▶ **About this task**
Word for word, transcribe the listing that follows, minus any pictures.

▶ **Raw data**
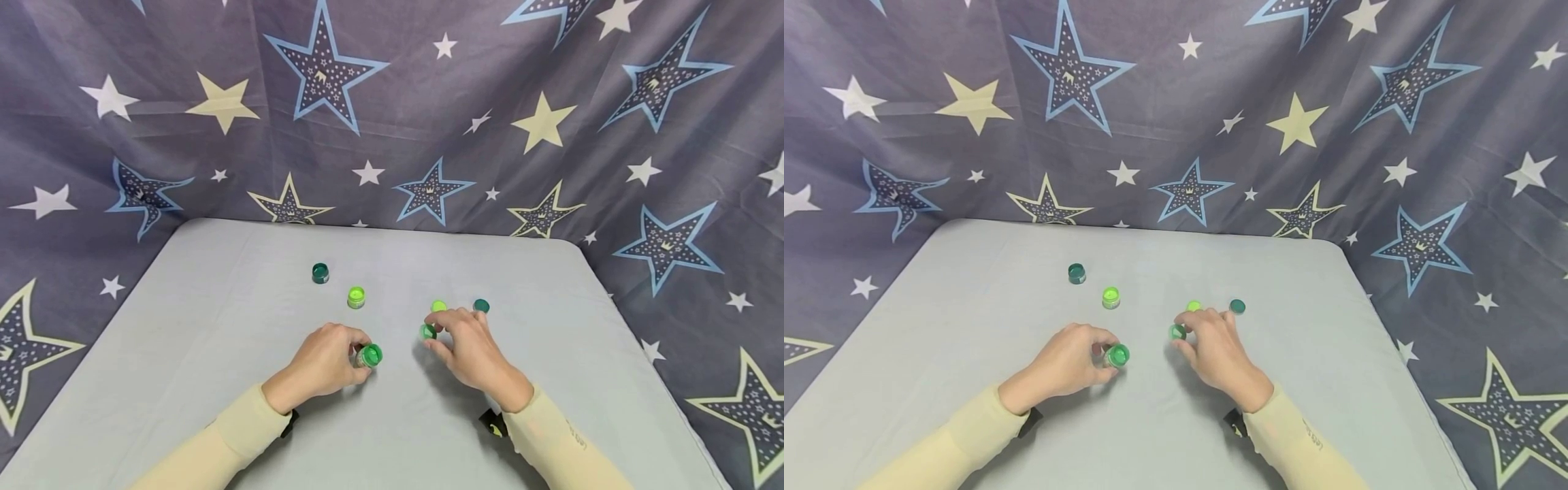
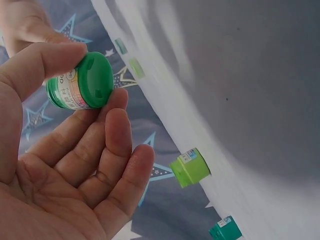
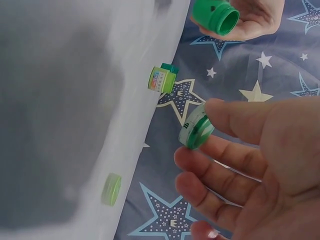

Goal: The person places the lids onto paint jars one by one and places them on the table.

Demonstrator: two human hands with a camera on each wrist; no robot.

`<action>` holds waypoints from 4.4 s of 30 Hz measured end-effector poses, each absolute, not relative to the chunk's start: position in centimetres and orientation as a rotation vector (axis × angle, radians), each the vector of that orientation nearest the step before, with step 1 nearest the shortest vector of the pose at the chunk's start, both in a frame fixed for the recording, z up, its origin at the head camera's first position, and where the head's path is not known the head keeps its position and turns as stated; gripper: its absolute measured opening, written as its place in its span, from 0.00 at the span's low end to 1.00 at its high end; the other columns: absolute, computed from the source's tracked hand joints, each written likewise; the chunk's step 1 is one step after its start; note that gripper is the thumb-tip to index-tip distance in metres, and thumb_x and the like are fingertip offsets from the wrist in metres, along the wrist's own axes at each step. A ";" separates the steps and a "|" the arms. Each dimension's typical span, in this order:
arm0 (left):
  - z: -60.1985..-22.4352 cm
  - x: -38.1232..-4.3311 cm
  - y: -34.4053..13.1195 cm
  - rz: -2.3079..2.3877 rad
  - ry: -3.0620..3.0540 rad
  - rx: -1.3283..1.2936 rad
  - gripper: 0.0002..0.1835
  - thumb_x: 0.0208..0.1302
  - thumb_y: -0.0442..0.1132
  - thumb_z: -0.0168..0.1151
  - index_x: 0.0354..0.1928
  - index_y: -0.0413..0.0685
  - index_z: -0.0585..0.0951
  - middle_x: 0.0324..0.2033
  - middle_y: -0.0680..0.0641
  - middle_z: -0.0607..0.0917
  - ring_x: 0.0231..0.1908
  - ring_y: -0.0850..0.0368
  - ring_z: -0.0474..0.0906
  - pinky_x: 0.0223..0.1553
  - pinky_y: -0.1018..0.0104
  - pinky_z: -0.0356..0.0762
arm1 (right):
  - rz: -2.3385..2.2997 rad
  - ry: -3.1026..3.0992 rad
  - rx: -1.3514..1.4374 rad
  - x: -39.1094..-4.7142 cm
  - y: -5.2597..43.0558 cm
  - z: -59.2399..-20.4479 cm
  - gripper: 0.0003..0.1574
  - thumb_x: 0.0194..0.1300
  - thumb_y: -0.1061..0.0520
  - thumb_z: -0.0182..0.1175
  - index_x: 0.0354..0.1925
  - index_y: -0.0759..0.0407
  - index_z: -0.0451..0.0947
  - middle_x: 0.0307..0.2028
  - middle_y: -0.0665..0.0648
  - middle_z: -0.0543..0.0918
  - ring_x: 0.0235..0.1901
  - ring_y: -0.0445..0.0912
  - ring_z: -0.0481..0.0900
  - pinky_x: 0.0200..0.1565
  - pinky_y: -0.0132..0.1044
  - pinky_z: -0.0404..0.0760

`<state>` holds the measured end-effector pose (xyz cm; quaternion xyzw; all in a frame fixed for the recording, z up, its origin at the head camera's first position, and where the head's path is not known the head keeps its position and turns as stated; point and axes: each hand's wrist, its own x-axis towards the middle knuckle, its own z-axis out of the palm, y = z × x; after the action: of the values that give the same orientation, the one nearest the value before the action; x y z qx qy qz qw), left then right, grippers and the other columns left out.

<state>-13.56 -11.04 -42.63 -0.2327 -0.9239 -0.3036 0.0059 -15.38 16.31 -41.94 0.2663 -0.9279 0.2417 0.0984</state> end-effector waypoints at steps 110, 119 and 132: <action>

▶ **Written response**
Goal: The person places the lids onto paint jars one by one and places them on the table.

Demonstrator: two human hands with a camera on each wrist; no robot.

`<action>` holds waypoints from 4.4 s of 30 Hz measured end-effector poses, each absolute, not relative to the chunk's start: position in centimetres and orientation as a rotation vector (axis × angle, radians), each the vector of that orientation nearest the step before, with step 1 nearest the shortest vector of the pose at the chunk's start, both in a frame fixed for the recording, z up, its origin at the head camera's first position, and where the head's path is not known the head keeps its position and turns as stated; gripper: its absolute measured opening, written as its place in its span, from 0.00 at the span's low end to 1.00 at its high end; the other columns: absolute, computed from the source's tracked hand joints, each written likewise; the chunk's step 1 is one step after its start; note that gripper is the thumb-tip to index-tip distance in metres, and thumb_x and the like are fingertip offsets from the wrist in metres, along the wrist's own axes at each step. A ";" separates the steps and a "|" the arms. Each dimension's typical span, in this order:
arm0 (left):
  - z: -60.1985..-22.4352 cm
  - x: -38.1232..-4.3311 cm
  - y: -34.4053..13.1195 cm
  - rz: -2.3079..2.3877 rad
  - ry: -3.0620..3.0540 rad
  - rx: -1.3283..1.2936 rad
  - gripper: 0.0002..0.1835
  - thumb_x: 0.0208..0.1302
  - thumb_y: -0.0442..0.1132
  - thumb_z: -0.0168..0.1151
  - index_x: 0.0354..0.1928
  - index_y: -0.0413..0.0685
  - index_z: -0.0585..0.0951
  - middle_x: 0.0324..0.2033
  - middle_y: -0.0680..0.0641
  - middle_z: -0.0607..0.0917
  - ring_x: 0.0231..0.1908
  - ring_y: -0.0850..0.0368
  - ring_z: -0.0474..0.0906
  - pinky_x: 0.0223..0.1553
  - pinky_y: -0.1018..0.0104
  - pinky_z: -0.0356..0.0762
arm1 (right):
  - rz: -2.3385..2.2997 rad
  - ry: -3.1026..3.0992 rad
  - rx: -1.3514..1.4374 rad
  - x: -39.1094..-4.7142 cm
  - y: -5.2597..43.0558 cm
  - z: -59.2399..-20.4479 cm
  - gripper: 0.0003..0.1574
  - thumb_x: 0.0194..0.1300
  - thumb_y: -0.1061..0.0520
  - thumb_z: -0.0182..0.1175
  - index_x: 0.0354..0.1925
  - index_y: -0.0759..0.0407
  - index_z: -0.0451..0.0947
  - middle_x: 0.0307..0.2028
  - middle_y: -0.0665..0.0648
  - middle_z: -0.0543..0.0918
  - ring_x: 0.0235..0.1901
  - ring_y: -0.0445..0.0912
  - ring_z: -0.0481..0.0900
  - pinky_x: 0.0200..0.1565
  - pinky_y: -0.0132..0.1044
  - pinky_z: -0.0404..0.0760

`<state>` holds the measured end-effector pose (xyz cm; quaternion xyzw; all in a frame fixed for the recording, z up, its origin at the head camera's first position, and where the head's path is not known the head keeps its position and turns as stated; point and axes: each hand's wrist, its own x-axis towards the middle knuckle, its own z-axis out of the palm, y = z × x; after the action: of the values that give the same orientation, the one nearest the value before the action; x y z qx qy qz qw), left then right, grippers and the other columns left out.

<state>-13.56 -11.04 -42.63 -0.2327 -0.9239 -0.3036 0.0059 -15.38 16.31 -41.94 0.2663 -0.9279 0.2417 0.0984</state> end-effector waypoints at steps 110, 119 and 132: <action>

This exercise is now complete.